Why Your AI Pilots Stall
Horizontal copilots are plug-and-play. That’s their appeal. But the value spreads too thin to show up on the P&L.
Meanwhile, the high-value stuff, the workflows tied to revenue or cost get trapped by:
- Fragmented initiatives
- Siloed AI teams
- Data quality gaps
- Risk fears
- Legacy workflows never reimagined for AI
It’s like building extra lanes on a highway without fixing the bottleneck at the toll booth. Traffic still piles up, and drivers don’t get where they need to go faster.
That’s how quarters slip away while competitors quietly widen the gap.
The Strategic Shift: From Chatbots to Agents
McKinsey’s research points to the way forward: AI agents.
Agents aren’t just reactive copilots. They can:
- Plan across multi-step workflows
- Act autonomously
- Adapt to real-time feedback
- Integrate with systems end-to-end
Think of them less as “chat assistants” and more as virtual coworkers.
Proof points:
- A global bank cut modernization timelines by ~50% using hybrid squads of engineering agents.
- A financial institution restructured credit-memo workflows, gaining 20–60% productivity improvements.
- Multi-agent systems unlocked millions in savings by cleaning and interpreting messy data.
But here’s the catch: you can’t bolt agents onto legacy steps. The big gains only come when you redesign processes around them.
┌─────────────────────────┬────────────────────────────┐
│ Horizontal (Copilots) │ Vertical (Core Workflows) │
├─────────────────────────┼────────────────────────────┤
│ + Easy to turn on │ + Direct revenue/cost KPI │
│ - Thin, diffuse gains │ - 90% stuck in pilots │
│ - Hard to see in P&L │ + Highest enterprise value │
└─────────────────────────┴────────────────────────────┘
What Leaders Must Do Now
McKinsey lays out the CEO playbook:
- Prioritize vertical domains tied to KPIs. Not experiments, revenue or cost levers.
- Shut down low-impact pilots. Free up resources for “lighthouse” workflows.
- Redesign around agents. Parallelize, automate, and embed human-in-the-loop only where it matters.
- Stand up an agentic AI mesh. Govern agents across teams to prevent sprawl, ensure security and scale responsibly.
This isn’t a toggle in IT. It’s a CEO-level pivot.
From Insight to Action
On that Google Meet, the question wasn’t: “Do we need strategy?”
It was: “Which levers first?”
That’s why I built the AI Marketing Audit + Growth Lever Map. It’s a diagnostic that functions like a growth MRI.
Here’s what you walk away with:
- Bottleneck Diagnosis → where funnels leak, ads burn cash, or content fizzles.
- Growth Lever Mapping → Quick Wins (0–30d), Mid-Term (30–90d), Long-Term (90–365d).
- 90-Day Priority Roadmap → clarity on what to fix now vs. later.
- My Strategic Note → your biggest missed opportunity, revealed.
Find your hidden growth levers.
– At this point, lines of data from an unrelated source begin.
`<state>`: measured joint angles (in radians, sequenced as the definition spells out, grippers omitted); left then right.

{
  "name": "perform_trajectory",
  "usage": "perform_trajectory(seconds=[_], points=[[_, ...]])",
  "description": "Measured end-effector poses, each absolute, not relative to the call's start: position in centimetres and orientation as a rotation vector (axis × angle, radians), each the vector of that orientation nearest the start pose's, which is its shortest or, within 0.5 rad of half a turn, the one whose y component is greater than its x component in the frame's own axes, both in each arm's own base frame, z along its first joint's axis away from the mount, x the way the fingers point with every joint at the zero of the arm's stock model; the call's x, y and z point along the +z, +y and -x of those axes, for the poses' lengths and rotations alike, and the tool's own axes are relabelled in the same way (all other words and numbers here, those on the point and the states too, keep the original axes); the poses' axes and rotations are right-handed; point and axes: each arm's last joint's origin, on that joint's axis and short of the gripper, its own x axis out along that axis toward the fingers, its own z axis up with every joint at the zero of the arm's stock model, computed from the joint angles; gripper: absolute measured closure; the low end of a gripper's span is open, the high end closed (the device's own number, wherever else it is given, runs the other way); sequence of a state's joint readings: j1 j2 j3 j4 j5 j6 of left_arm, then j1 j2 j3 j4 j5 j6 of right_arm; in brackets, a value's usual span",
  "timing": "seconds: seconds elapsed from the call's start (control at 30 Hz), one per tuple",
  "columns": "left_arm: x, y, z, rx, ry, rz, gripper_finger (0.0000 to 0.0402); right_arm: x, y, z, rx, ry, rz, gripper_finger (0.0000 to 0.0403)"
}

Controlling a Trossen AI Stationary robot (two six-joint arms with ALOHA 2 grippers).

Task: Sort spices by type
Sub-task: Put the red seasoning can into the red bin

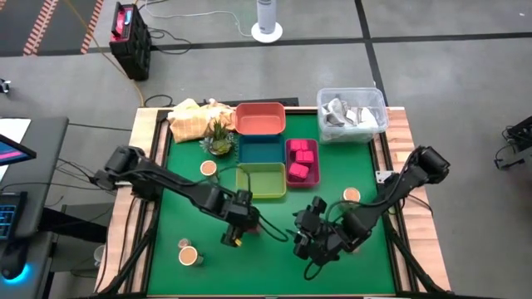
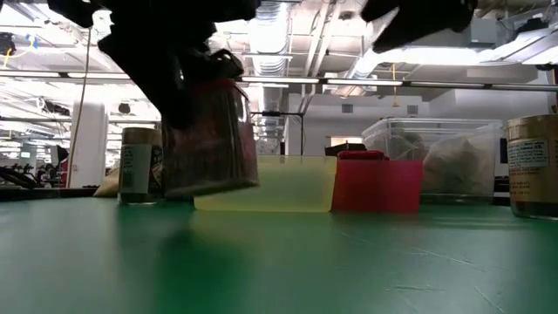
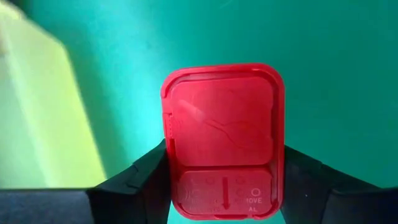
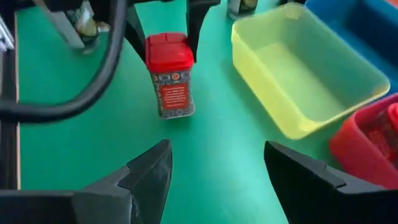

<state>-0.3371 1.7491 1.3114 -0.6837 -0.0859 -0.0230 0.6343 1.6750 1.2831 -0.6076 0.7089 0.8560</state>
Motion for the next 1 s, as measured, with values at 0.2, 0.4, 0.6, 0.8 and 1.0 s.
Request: perform_trajectory(seconds=[0.2,0.4,0.6,0.8,1.0], points=[[22.1,-11.6,-34.9,-0.218,1.066,-0.228,0.016,25.0,19.6,-28.0,-0.389,0.704,-0.214,0.012],[23.6,-10.7,-34.7,-0.196,1.015,-0.211,0.012,24.7,19.2,-27.4,-0.428,0.75,-0.2,0.012],[26.0,-10.6,-33.3,-0.19,0.96,-0.27,0.0104,24.5,18.8,-27.9,-0.447,0.747,-0.207,0.012],[29.9,-10.1,-28.2,-0.12,0.738,-0.31,0.011,21.7,19.8,-31.1,-0.392,0.697,-0.155,0.012],[31.8,-8.2,-23.9,-0.032,0.627,-0.171,0.0111,20.4,18.2,-35.7,-0.282,0.704,-0.13,0.012]])
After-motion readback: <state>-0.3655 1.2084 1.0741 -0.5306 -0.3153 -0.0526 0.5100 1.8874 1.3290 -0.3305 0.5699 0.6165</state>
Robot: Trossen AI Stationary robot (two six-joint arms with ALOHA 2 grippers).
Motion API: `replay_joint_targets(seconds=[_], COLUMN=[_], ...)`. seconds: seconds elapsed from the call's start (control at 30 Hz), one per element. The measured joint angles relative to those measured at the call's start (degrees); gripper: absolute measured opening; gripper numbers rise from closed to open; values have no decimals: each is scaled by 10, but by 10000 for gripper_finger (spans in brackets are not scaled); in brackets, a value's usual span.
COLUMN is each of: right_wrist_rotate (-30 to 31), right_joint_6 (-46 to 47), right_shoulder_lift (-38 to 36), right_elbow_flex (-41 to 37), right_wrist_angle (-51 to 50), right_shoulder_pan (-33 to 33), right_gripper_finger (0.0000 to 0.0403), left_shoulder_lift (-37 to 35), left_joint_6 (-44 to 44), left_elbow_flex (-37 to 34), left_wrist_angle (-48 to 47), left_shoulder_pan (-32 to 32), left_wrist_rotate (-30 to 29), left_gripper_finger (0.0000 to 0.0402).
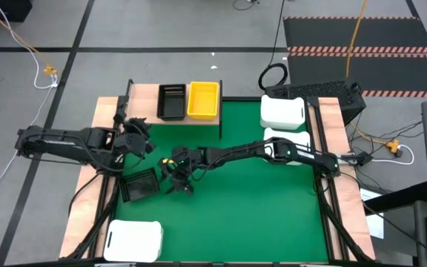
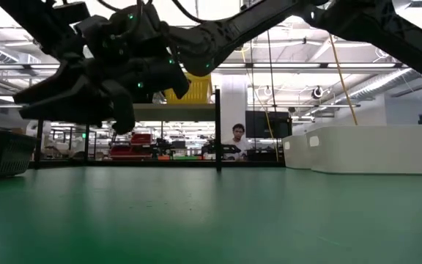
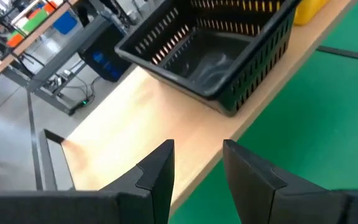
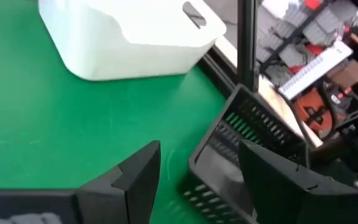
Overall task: Stack baskets on shelf by color
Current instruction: Stack the black bin on top of the other black bin on the shelf
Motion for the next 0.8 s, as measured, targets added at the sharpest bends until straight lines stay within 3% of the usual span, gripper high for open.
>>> replay_joint_targets(seconds=[0.4, 0.6, 0.8], right_wrist_rotate=[0, 85, 106], right_joint_6=[-20, -80, -91], right_shoulder_lift=[33, 37, 37], right_elbow_flex=[1, 1, 1], right_wrist_angle=[25, 38, 69], right_shoulder_pan=[5, 24, 45], right_gripper_finger=[211, 210, 210], left_shoulder_lift=[1, 6, 25], left_joint_6=[-84, -121, -168], left_elbow_flex=[-26, -26, -26], left_wrist_angle=[-6, -6, -19], left_shoulder_pan=[0, -9, -37], left_wrist_rotate=[75, 90, 100], left_gripper_finger=[138, 138, 138])
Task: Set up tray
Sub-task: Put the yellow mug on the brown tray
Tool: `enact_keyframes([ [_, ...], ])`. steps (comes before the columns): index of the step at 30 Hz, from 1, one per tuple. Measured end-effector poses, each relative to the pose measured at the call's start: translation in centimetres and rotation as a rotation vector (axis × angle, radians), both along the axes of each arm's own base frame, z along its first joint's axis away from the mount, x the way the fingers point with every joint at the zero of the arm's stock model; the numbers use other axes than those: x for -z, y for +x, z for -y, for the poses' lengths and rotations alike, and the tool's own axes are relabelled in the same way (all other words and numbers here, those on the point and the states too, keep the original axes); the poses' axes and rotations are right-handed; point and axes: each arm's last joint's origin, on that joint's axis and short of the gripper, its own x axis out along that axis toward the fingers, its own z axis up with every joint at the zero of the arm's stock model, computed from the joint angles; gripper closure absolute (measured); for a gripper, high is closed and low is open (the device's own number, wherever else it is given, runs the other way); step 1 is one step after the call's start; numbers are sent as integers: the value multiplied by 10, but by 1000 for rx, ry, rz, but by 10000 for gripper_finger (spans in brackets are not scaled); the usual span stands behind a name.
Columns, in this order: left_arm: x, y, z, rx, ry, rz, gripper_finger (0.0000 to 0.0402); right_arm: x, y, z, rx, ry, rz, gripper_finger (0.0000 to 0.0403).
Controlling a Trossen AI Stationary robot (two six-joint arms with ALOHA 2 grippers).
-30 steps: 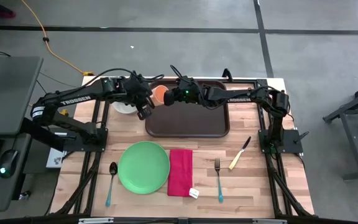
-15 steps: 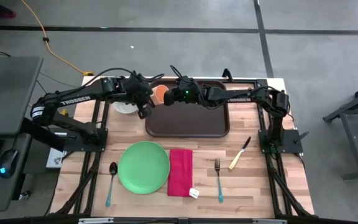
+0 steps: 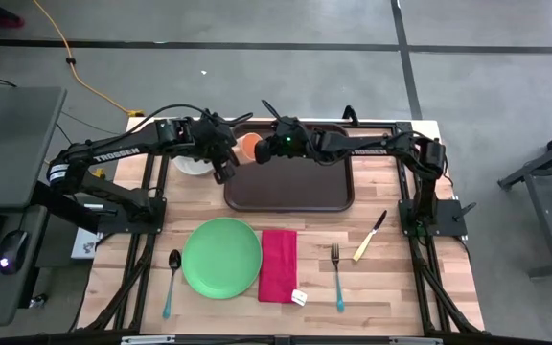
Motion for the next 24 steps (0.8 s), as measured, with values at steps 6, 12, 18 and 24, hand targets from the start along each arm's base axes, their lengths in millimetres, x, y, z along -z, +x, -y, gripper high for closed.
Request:
enact_keyframes([
  [6, 2, -3, 1, -23, -13, -31, 353, 0, -1, 4, -4, 1, 1, 402],
  [12, 3, -5, 1, -37, 0, -55, 353, 0, -1, 4, -1, -1, 1, 402],
  [18, 6, -11, 2, -60, 1, -137, 334, 0, -1, 5, 2, -1, 1, 403],
  [24, 6, -11, 1, -47, 20, -137, 260, 0, -2, 5, 18, -1, 3, 403],
])
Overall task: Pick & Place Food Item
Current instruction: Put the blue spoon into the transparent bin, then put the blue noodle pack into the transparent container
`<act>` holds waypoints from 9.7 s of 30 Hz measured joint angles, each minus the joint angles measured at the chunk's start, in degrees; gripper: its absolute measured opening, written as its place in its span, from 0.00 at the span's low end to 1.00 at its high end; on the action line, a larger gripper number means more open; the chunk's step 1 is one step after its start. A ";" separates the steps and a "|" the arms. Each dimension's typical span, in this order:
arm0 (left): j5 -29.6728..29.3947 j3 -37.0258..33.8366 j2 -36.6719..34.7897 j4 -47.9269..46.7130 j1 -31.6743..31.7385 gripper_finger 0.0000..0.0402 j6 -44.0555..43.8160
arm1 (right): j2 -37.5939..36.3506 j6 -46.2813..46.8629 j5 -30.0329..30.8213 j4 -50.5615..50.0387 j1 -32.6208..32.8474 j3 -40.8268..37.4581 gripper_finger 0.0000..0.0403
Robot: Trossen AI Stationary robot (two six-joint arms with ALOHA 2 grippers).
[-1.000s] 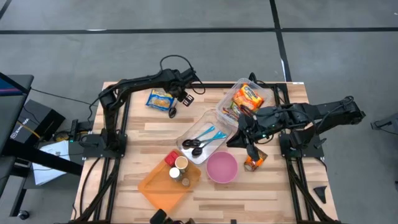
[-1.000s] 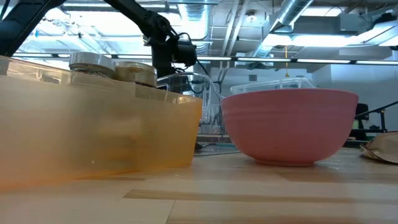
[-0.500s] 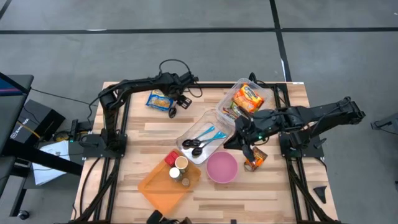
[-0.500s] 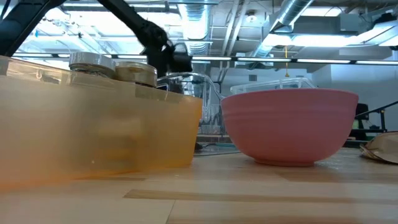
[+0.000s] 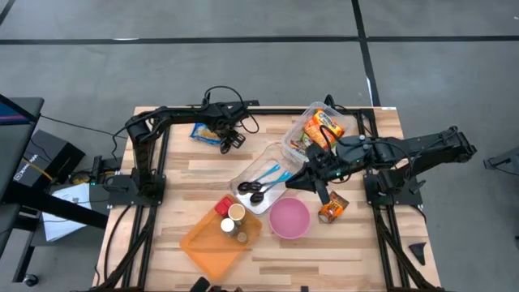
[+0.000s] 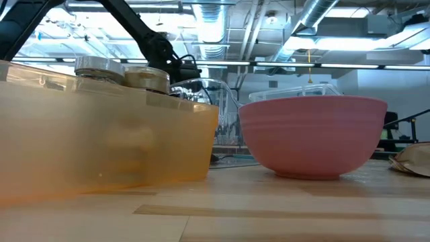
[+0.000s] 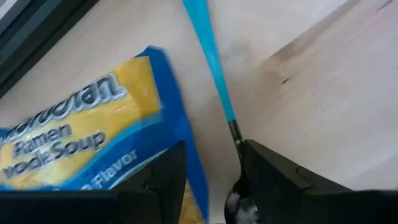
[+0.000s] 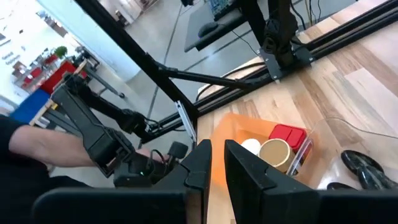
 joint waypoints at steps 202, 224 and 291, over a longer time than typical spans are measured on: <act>45.22 -7.97 -5.90 32.53 -21.58 0.01 -6.16 | -6.03 -17.05 -8.20 8.41 -1.40 0.11 0.10; 45.33 -7.97 -6.14 32.58 -21.72 0.06 -6.05 | -5.99 -16.95 -8.20 8.44 -1.37 0.11 0.10; 33.42 -7.94 -47.53 44.67 -20.38 0.24 -0.02 | -5.99 -16.88 -8.18 6.69 -1.35 0.09 0.10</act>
Stop guessing, start scaling.
The Stakes
Markets are moving exponentially. Most orgs are still moving linearly.
The winners won’t be the ones who piled on copilots. They’ll be the ones who rewire workflows with agents, and prove it in the P&L.
Because AI without strategy is just noise. With strategy, it becomes your exponential edge.